Would you please transcribe, exactly as written, the lines of the entries below starting at the one that holds "Available tool schedule_joint_trajectory, used" and ending at the one that holds "steps (comes before", both included?

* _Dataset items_
*-*-*

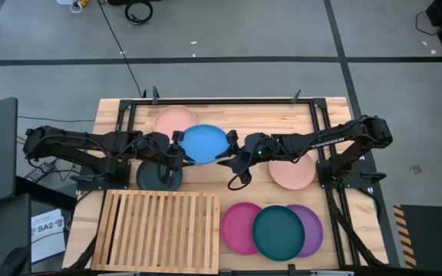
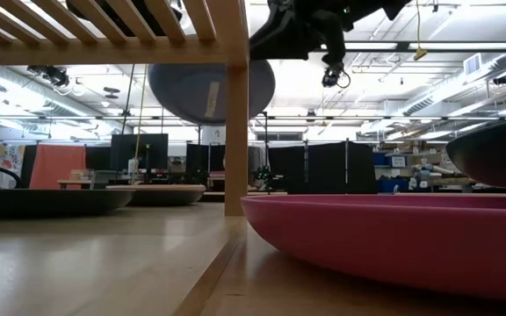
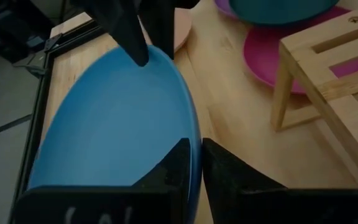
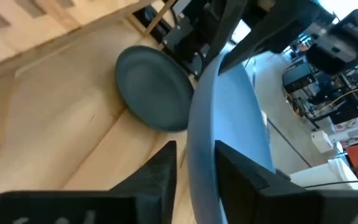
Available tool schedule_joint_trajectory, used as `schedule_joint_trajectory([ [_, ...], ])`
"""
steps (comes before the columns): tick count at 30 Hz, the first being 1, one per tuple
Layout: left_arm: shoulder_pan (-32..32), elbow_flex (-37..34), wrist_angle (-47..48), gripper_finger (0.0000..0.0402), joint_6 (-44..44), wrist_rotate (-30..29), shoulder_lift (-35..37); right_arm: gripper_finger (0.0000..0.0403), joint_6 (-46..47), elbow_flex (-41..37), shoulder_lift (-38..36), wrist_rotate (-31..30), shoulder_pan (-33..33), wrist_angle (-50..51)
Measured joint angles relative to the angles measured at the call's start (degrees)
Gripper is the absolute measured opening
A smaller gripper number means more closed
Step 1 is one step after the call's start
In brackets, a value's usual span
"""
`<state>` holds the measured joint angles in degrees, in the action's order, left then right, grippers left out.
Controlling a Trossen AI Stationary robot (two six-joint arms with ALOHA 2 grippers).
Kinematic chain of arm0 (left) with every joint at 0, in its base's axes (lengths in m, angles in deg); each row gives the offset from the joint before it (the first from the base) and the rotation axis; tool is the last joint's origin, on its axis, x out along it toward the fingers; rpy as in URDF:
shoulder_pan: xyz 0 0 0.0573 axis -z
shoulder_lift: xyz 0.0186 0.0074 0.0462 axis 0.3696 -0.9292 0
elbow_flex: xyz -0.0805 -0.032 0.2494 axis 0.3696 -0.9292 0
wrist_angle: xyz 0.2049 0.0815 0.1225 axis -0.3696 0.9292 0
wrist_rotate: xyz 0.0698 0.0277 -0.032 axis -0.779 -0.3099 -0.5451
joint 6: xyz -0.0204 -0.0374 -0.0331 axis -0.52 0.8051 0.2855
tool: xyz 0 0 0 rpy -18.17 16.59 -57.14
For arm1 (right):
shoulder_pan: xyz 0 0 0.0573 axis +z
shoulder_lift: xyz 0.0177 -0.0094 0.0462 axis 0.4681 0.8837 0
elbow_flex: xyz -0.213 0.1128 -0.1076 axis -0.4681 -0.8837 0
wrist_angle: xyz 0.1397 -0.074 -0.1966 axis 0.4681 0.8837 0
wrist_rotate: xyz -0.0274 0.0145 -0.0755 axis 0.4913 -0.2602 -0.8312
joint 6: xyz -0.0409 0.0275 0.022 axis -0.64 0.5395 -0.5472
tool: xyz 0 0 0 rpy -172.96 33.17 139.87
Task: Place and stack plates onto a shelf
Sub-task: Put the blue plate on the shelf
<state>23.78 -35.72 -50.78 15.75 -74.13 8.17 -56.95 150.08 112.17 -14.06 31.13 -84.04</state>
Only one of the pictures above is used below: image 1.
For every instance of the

*-*-*

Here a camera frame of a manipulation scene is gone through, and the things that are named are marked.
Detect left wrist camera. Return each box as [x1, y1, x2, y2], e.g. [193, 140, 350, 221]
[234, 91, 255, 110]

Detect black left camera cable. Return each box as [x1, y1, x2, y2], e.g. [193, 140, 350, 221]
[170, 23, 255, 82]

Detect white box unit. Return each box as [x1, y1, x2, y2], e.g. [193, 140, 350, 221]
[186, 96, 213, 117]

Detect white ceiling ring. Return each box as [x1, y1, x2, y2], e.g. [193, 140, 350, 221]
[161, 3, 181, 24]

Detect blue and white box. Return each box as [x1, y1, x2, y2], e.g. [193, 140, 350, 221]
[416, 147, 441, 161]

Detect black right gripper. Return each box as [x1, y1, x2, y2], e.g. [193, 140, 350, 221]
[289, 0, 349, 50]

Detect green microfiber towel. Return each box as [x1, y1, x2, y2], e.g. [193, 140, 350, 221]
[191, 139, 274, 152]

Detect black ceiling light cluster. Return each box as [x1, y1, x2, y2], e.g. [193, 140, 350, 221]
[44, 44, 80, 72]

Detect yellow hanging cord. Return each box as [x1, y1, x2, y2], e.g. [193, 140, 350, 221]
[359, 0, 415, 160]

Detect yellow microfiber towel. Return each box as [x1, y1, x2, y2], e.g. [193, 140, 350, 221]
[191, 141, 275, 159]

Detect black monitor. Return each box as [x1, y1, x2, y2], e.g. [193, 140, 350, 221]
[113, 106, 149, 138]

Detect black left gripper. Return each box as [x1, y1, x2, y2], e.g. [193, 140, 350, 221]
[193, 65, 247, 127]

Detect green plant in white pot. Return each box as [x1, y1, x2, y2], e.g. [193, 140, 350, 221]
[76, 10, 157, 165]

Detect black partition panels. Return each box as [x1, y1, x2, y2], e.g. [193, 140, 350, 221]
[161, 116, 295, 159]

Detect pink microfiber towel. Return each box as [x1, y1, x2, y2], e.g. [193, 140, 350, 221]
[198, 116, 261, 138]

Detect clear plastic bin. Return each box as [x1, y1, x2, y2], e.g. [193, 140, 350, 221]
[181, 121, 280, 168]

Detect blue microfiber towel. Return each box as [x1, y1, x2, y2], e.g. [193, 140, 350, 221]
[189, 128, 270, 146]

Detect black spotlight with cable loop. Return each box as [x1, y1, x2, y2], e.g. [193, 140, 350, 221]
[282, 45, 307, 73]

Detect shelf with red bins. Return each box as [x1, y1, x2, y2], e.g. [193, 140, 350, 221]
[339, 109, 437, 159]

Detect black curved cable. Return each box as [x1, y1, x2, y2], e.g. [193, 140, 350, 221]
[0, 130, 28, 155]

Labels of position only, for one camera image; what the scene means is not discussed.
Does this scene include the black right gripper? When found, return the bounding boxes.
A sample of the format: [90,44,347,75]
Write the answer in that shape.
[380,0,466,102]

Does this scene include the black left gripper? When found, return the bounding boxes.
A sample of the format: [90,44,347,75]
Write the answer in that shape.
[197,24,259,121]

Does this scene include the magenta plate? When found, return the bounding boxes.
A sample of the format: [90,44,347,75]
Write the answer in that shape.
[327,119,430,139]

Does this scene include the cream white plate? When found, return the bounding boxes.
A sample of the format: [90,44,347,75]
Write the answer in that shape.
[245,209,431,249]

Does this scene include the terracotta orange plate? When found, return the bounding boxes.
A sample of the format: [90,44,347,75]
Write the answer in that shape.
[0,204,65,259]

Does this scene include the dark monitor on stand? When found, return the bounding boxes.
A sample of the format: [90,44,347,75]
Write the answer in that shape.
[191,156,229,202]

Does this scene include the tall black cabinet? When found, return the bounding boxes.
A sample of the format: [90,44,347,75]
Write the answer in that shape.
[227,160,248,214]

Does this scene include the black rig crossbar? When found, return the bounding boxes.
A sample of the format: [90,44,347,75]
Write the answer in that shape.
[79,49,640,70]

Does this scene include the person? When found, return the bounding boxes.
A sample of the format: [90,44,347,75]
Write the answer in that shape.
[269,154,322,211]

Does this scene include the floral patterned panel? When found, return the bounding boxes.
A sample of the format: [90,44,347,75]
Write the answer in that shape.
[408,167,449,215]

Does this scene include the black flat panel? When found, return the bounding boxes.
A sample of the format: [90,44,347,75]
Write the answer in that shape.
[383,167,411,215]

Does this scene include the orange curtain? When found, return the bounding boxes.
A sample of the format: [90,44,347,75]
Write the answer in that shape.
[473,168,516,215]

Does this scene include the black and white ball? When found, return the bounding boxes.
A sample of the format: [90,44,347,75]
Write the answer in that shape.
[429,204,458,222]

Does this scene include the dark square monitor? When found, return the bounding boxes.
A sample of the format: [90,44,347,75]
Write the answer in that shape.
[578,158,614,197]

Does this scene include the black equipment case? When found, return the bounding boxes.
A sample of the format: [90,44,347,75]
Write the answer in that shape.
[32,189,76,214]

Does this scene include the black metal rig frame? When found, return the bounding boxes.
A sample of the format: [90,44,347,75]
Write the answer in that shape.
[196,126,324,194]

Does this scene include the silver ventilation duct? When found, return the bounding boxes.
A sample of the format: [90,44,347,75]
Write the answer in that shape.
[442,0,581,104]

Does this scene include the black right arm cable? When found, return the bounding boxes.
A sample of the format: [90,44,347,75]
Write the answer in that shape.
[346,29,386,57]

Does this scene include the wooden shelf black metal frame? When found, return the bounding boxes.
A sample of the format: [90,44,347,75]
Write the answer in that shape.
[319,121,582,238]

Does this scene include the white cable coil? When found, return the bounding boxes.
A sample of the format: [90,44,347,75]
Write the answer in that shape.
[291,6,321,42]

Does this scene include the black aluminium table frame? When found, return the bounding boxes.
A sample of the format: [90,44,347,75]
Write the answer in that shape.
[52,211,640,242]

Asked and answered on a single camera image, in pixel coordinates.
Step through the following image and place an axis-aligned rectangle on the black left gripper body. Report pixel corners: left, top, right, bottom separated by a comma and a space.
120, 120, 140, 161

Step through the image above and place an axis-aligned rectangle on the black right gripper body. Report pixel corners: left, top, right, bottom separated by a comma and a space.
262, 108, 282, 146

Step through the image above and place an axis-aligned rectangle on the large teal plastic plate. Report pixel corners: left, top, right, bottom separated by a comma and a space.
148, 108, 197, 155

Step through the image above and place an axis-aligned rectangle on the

*-*-*

* _TASK SOLUTION_
Available tool schedule_joint_trajectory, used as `schedule_joint_trajectory([ [_, ...], ])`
"""
steps (comes before the columns): tick count at 30 Hz, the first being 1, one per tuple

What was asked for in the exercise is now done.